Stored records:
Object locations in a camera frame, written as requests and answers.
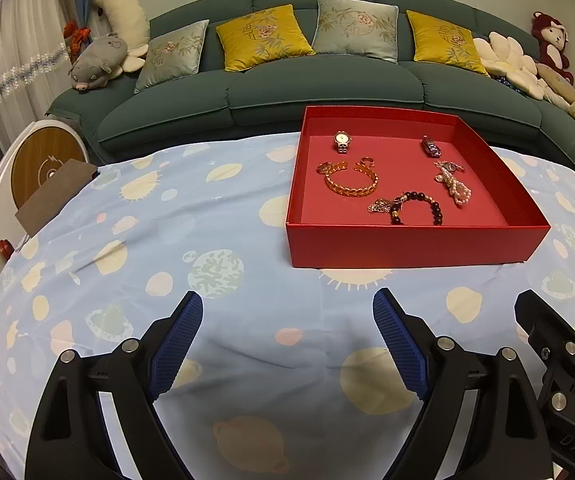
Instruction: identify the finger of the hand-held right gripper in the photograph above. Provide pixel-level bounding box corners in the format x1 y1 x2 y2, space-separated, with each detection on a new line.
514 289 575 377

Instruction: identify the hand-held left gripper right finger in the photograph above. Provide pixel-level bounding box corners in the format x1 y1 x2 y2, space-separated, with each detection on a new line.
372 287 553 480

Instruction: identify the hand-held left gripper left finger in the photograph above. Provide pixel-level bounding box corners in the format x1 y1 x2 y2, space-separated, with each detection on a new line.
26 290 204 480

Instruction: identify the red cardboard box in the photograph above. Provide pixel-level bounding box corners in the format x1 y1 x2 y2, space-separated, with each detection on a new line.
286 105 551 270

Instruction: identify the dark bead bracelet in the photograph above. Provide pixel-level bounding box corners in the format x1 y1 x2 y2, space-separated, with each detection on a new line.
389 189 443 227

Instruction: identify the gold chain bracelet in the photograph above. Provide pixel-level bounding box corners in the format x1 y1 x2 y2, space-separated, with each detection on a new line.
323 158 380 198

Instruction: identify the pearl bracelet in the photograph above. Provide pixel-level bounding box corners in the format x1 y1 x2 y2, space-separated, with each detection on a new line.
434 167 473 207

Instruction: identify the blue printed tablecloth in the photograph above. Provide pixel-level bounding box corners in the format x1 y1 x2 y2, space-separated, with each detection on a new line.
0 132 575 480

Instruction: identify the brown card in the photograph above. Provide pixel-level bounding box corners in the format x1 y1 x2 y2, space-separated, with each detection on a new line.
14 158 99 237

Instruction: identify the brown plush cushion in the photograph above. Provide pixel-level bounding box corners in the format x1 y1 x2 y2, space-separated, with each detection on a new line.
537 62 575 99

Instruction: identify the cream flower cushion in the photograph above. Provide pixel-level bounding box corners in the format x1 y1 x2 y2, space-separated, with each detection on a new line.
473 30 551 101

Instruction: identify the red monkey plush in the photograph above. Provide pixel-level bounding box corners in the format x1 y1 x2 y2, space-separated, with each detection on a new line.
531 10 575 86

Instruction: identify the dark green sofa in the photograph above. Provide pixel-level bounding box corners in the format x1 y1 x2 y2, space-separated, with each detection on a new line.
45 0 575 167

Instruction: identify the yellow embroidered cushion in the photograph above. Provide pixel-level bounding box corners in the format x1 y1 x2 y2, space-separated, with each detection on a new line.
216 4 316 73
406 10 491 77

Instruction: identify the grey-green embroidered cushion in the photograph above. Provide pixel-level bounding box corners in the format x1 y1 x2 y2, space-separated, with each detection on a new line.
311 0 399 65
134 19 211 95

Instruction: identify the grey pig plush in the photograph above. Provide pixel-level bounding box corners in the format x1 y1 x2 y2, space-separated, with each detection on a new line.
70 32 130 94

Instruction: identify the red curtain bow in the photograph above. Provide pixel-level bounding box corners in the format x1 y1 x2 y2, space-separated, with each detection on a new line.
62 19 91 56

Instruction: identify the white sheep plush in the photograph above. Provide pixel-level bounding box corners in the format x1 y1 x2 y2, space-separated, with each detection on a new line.
90 0 151 59

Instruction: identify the white curtain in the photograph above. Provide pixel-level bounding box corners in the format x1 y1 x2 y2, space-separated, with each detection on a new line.
0 0 99 157

■ **Your instructions**
Leave out the pictures and repeat the remaining data exactly.

■ **Solution to this exercise**
Object locations in a camera frame, written as requests and answers.
Instruction: identify the finger of the hand-held right gripper in the photograph above. Provide pixel-level bounding box corners in the format x1 y1 x2 y2, space-separated, with each detection on a new line.
514 289 575 377

Instruction: identify the hand-held left gripper right finger in the photograph above. Provide pixel-level bounding box corners in the format x1 y1 x2 y2, space-separated, with each detection on a new line.
372 287 553 480

Instruction: identify the hand-held left gripper left finger in the photograph above. Provide pixel-level bounding box corners in the format x1 y1 x2 y2, space-separated, with each detection on a new line.
26 290 204 480

Instruction: identify the red cardboard box in the photograph above. Provide pixel-level bounding box corners in the format x1 y1 x2 y2, space-separated, with each detection on a new line.
286 105 551 270

Instruction: identify the dark bead bracelet in the photograph above. Provide pixel-level bounding box corners in the format x1 y1 x2 y2, space-separated, with each detection on a new line.
389 189 443 227

Instruction: identify the gold chain bracelet in the photograph above. Provide pixel-level bounding box corners in the format x1 y1 x2 y2, space-separated, with each detection on a new line.
323 158 380 198

Instruction: identify the pearl bracelet in the photograph above. Provide pixel-level bounding box corners in the format x1 y1 x2 y2, space-separated, with each detection on a new line.
434 167 473 207

Instruction: identify the blue printed tablecloth in the photograph above. Provide pixel-level bounding box corners in the format x1 y1 x2 y2, space-separated, with each detection on a new line.
0 132 575 480

Instruction: identify the brown card in the photograph above. Provide pixel-level bounding box corners in the format x1 y1 x2 y2, space-separated, with each detection on a new line.
14 158 99 237

Instruction: identify the brown plush cushion in the photograph above. Provide pixel-level bounding box corners in the format x1 y1 x2 y2, space-separated, with each detection on a new line.
537 62 575 99

Instruction: identify the cream flower cushion in the photograph above. Provide pixel-level bounding box corners in the format x1 y1 x2 y2, space-separated, with each detection on a new line.
473 30 551 101

Instruction: identify the red monkey plush in the photograph above. Provide pixel-level bounding box corners in the format x1 y1 x2 y2, space-separated, with each detection on a new line.
531 10 575 86

Instruction: identify the dark green sofa in the photograph above. Provide pixel-level bounding box corners in the format x1 y1 x2 y2, space-separated, with each detection on a new line.
45 0 575 167

Instruction: identify the yellow embroidered cushion in the photograph above. Provide pixel-level bounding box corners in the format x1 y1 x2 y2, space-separated, with each detection on a new line.
216 4 316 73
406 10 491 77

Instruction: identify the grey-green embroidered cushion in the photograph above. Provide pixel-level bounding box corners in the format x1 y1 x2 y2, space-separated, with each detection on a new line.
311 0 399 65
134 19 211 95

Instruction: identify the grey pig plush in the photograph above. Provide pixel-level bounding box corners in the format x1 y1 x2 y2, space-separated, with each detection on a new line.
70 32 130 94

Instruction: identify the red curtain bow in the photograph above. Provide pixel-level bounding box corners in the format x1 y1 x2 y2, space-separated, with each detection on a new line.
62 19 91 56

Instruction: identify the white sheep plush in the photograph above. Provide pixel-level bounding box corners in the format x1 y1 x2 y2, space-separated, with each detection on a new line.
90 0 151 59

Instruction: identify the white curtain in the photograph above. Provide pixel-level bounding box corners in the format x1 y1 x2 y2, space-separated, with each detection on a new line.
0 0 99 157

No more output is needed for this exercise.